++++ EXCERPTED RECORDS ++++

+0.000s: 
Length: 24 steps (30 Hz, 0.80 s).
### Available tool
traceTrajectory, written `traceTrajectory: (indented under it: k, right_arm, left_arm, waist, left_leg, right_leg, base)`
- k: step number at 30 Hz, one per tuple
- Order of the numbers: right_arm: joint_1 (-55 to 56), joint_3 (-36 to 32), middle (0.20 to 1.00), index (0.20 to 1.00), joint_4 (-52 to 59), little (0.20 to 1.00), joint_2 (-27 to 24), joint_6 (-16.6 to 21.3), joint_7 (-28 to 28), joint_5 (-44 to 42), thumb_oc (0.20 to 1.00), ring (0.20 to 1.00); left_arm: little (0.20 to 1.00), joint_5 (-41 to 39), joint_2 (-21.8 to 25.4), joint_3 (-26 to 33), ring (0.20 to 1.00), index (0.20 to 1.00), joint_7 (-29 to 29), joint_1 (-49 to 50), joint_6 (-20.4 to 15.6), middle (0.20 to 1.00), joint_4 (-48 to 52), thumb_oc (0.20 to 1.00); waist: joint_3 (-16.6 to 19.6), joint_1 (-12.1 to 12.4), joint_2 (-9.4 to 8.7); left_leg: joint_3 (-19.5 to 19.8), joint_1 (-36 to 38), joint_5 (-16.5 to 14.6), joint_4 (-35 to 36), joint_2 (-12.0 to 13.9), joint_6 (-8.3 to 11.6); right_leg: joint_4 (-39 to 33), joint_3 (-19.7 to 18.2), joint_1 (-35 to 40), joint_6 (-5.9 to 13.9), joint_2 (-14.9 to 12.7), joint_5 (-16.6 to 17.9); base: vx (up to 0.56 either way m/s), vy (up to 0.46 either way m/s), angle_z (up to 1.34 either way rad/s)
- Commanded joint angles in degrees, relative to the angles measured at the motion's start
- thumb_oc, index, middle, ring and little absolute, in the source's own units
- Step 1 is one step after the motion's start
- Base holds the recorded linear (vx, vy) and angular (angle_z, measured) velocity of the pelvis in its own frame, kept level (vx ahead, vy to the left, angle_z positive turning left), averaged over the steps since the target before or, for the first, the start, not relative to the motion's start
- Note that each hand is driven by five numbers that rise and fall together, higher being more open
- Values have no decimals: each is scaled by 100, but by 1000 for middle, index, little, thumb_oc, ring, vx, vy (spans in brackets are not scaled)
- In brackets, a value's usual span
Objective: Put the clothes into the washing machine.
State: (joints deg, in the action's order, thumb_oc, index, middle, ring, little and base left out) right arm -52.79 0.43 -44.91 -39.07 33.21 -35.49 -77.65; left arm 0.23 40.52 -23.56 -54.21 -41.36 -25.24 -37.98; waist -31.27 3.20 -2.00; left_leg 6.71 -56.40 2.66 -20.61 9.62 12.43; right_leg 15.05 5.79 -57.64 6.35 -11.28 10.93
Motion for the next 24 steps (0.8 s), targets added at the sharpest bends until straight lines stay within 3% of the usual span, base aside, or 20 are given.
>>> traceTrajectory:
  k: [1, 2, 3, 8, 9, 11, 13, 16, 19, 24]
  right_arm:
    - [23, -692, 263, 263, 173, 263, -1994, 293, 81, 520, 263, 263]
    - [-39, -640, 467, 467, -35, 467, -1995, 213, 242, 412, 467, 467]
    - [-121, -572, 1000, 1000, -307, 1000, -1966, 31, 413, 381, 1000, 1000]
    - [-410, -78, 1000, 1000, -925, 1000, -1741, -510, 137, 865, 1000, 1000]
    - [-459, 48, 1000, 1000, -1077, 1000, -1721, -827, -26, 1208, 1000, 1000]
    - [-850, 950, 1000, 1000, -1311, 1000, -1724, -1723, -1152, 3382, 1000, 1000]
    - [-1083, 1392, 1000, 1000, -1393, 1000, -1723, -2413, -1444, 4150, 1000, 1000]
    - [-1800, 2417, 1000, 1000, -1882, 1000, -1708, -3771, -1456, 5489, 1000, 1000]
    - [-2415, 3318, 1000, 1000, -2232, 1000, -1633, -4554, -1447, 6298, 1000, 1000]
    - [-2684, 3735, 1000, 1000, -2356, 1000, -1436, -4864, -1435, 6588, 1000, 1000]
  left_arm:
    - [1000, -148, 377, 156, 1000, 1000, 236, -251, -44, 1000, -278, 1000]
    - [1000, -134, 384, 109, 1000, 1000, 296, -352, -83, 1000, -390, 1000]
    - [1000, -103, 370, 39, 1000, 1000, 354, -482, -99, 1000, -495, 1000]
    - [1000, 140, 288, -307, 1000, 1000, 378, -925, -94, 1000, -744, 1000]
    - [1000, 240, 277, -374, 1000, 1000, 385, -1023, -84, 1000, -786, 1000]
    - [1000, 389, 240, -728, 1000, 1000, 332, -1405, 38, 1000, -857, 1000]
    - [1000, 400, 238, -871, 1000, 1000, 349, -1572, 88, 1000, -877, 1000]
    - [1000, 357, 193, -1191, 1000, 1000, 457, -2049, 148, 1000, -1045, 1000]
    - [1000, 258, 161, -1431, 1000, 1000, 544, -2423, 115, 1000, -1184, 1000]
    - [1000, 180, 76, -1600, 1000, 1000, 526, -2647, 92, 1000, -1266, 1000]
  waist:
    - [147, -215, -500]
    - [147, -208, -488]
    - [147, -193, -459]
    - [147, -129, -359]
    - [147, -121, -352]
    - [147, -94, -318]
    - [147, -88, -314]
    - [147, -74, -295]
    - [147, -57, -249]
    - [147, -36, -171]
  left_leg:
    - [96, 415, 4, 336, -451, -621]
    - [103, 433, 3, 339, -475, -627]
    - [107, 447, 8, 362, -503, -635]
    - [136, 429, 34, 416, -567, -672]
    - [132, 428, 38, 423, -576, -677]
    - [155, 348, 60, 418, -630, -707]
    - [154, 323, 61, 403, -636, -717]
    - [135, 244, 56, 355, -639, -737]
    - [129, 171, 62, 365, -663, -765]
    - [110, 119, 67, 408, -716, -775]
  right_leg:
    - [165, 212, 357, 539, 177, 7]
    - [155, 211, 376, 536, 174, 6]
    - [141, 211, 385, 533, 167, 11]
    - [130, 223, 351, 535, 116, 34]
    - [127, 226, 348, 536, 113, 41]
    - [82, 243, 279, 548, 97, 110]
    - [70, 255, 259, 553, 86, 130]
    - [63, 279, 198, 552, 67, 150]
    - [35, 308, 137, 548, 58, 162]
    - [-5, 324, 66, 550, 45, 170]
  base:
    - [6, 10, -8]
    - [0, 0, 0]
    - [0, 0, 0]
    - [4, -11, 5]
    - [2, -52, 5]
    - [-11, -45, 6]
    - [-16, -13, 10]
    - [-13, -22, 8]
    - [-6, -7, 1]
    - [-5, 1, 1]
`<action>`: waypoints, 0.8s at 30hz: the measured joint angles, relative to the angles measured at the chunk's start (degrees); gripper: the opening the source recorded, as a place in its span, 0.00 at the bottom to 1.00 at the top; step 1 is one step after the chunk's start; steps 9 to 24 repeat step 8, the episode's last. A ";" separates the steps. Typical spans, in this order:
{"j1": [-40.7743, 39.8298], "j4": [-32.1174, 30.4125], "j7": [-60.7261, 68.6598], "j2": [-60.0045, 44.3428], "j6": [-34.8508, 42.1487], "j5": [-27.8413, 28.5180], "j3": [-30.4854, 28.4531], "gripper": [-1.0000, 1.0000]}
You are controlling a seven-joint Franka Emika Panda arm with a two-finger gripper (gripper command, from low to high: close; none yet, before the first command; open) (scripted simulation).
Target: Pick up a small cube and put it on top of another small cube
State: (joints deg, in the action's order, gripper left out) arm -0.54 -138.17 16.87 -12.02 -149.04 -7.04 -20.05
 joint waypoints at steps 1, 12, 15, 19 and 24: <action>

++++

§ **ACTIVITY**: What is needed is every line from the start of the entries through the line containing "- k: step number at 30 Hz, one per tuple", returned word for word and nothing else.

§ **RESULT FOR THIS EXERCISE**:
+0.000s: 
Length: 24 steps (30 Hz, 0.80 s).
### Available tool
traceTrajectory, written `traceTrajectory: (indented under it: k, right_arm, left_arm, waist, left_leg, right_leg, base)`
- k: step number at 30 Hz, one per tuple

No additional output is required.